_Data_
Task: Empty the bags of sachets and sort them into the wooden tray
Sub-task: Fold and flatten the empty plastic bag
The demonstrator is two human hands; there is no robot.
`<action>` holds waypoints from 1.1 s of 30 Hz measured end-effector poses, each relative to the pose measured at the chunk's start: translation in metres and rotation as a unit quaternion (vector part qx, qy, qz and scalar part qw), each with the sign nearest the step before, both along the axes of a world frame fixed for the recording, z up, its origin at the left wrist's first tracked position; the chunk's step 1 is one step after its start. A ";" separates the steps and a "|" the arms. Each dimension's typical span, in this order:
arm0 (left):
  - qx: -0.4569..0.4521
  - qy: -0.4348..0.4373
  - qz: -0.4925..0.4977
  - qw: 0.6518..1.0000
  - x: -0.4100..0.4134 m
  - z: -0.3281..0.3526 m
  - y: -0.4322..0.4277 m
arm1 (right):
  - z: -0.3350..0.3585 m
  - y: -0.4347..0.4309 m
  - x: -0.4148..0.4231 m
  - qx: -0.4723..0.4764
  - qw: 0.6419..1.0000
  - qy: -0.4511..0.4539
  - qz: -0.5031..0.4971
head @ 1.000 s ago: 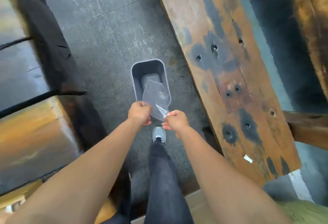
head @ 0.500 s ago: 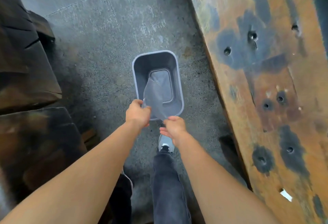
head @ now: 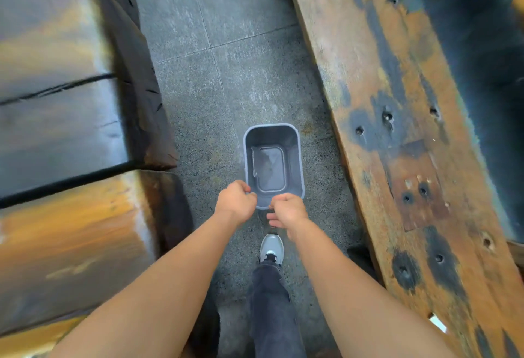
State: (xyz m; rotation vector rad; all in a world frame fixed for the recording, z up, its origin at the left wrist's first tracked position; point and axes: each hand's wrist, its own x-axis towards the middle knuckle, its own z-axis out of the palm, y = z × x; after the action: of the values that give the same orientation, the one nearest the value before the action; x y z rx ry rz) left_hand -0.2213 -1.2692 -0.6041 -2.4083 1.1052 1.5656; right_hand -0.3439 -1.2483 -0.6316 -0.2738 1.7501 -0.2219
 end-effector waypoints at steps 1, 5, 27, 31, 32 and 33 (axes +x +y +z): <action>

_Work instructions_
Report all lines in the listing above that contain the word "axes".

_Solution_
`<action>` holds waypoints from 1.1 s of 30 Hz measured end-effector poses, each relative to the pose measured at the chunk's start: translation in metres and rotation as a unit quaternion (vector part qx, qy, qz and scalar part qw), each with the sign nearest the step before, both along the axes of a world frame fixed for the recording, z up, its origin at the left wrist's first tracked position; the chunk's step 1 is one step after its start. A ";" separates the steps and a "|" the arms. Each dimension's typical span, in this order:
State: (xyz m; rotation vector rad; all in a world frame fixed for the recording, z up, its origin at the left wrist's first tracked position; point and axes: each hand's wrist, its own x-axis towards the middle knuckle, its own z-axis out of the palm, y = z × x; after the action: of the values that give the same orientation, the one nearest the value before the action; x y z rx ry rz) left_hand -0.2213 -1.2692 -0.6041 -2.4083 1.1052 1.5656; right_hand -0.3439 -1.2483 -0.6316 -0.2738 1.7501 -0.2219
 end-effector waypoints at steps 1, 5, 27, 31, 32 and 33 (axes +x +y +z): <action>

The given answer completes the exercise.